The Black president and the Black-on-the-inside preacher, a bad day for identity politics

by ANN GARRISON

Rwandan President Paul Kagame

The man most responsible for the death of six million Congolese – the worst genocide since World War Two – holds periodic celebrations in cities all around the world to celebrate the accomplishments of his regime. Rwandan President Paul Kagame is armed, financed and protected by the United States. When Kagame showed up in San Francisco last month, the author was there to mark the occasion.

Rwanda Day-San Francisco, September 27, was a bad day for identity politics. Rwandan President Paul Kagame stepped to the podium and said that he was happy to be in San Francisco because it’s so diverse, seeming not to understand that his guest speaker, Reverend Rick Warren, champion of the 2008 Prop 8 ballot measure banning same sex marriage, wouldn’t appeal to San Francisco’s diverse population. The city and surrounding Bay Area communities include the nation’s highest concentration of men and women who identify as lesbian, gay, bisexual or transgender.

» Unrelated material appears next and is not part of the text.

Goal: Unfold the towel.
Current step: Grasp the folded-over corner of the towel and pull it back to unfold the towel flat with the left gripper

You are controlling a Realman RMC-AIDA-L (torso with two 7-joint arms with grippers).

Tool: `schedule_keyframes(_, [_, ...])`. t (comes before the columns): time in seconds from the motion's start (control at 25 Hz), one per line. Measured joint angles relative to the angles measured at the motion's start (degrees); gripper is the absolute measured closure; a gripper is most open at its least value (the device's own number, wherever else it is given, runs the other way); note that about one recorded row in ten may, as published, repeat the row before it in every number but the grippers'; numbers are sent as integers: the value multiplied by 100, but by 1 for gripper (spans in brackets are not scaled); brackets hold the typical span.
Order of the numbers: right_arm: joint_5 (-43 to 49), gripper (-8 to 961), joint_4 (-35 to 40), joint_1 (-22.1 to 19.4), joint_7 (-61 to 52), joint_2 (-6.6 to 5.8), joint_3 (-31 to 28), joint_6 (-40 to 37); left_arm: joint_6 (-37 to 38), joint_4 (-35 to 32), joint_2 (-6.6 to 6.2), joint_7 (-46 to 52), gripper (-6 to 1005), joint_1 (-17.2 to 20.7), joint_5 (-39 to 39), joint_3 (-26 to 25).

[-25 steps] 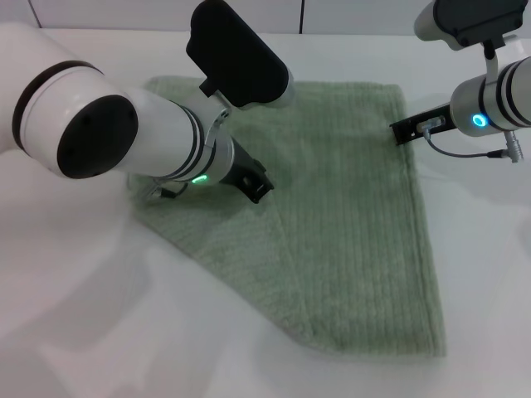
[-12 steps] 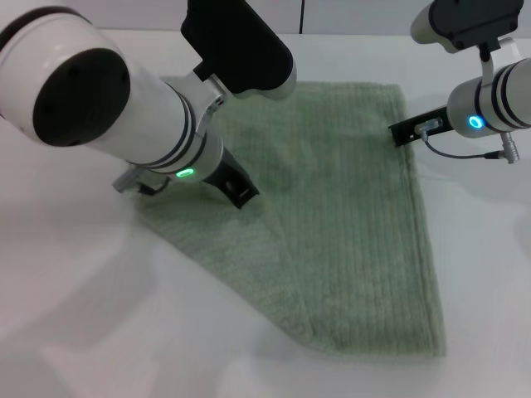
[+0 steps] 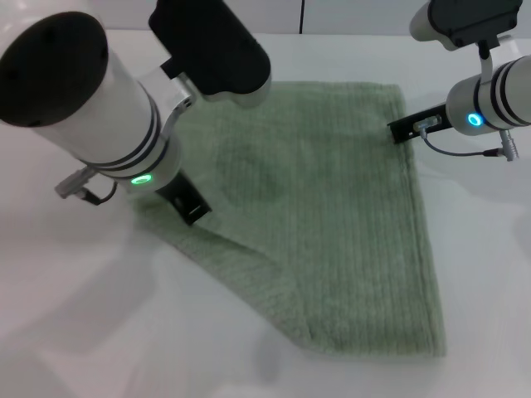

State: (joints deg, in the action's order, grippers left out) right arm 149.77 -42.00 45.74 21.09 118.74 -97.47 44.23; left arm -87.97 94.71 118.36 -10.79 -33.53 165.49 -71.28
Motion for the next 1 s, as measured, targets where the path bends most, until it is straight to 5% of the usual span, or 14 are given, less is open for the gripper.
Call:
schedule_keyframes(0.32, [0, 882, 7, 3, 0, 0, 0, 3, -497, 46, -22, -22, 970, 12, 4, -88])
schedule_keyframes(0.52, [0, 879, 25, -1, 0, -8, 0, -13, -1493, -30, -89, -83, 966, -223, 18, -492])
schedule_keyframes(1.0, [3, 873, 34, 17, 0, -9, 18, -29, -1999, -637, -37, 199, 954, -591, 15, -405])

Then Reverend Rick Warren himself got up and told the audience that he might look like an American, but he’s really a Rwandan, and that he may have white skin, but he’s Black on the inside.

Neither the Black president nor the Black-on-the-inside preacher took note of how rapidly gentrification is disappearing San Francisco’s Black neighborhoods.

Though President Kagame forever plays the race card, claiming that his critics are racists who hold Africans in contempt, his dependence on the political, diplomatic and military support of the U.S. and NATO make it arguable that he himself is Black on the outside and white on the inside. His Rwanda Days are unique; no other nation holds anything like these annual promotions in one Western metropolis after another.

The first Rwanda Day was staged in Chicago in 2011, while Rwandans and Congolese protested outside. Other Rwanda Days — in Toronto, London, Amsterdam, Boston and Atlanta — inspired similar protests outside and/or along the president’s travel route. Hotel security at the San Francisco Marriott Marquis told me they’d prepared for a protest but none materialized. There aren’t many Rwandans in the Bay Area and Friends of the Congo’s Maurice Carney told me that Congolese were fixated on the election year violence in their homeland.

Fellow San Francisco Bay View journalist Jeremy Miller and I registered to attend Rwanda Day, but we had to watch President Kagame and Reverend Warren’s remarks on video because we were both ejected, with the help of three San Francisco Police officers and the head of Marriott Marquis hotel security. No surprise there because I’ve been denounced in Rwandan newspapers a number of times. For example, “Look at who the Rwanda haters have recruited now” and “Deniers of the 1994 Genocide against the Tutsi on Rampage.”

A genocide denier is anyone who characterizes the Rwandan war and massacres of 1990 to 1994 in any way that varies from the Rwandan government’s constitutionally codified, legally enforced description — “Genocide against the Tutsi.” I’ve done that and I’ve interviewed scholars and International Criminal Tribunal on Rwanda defense attorneys who have as well.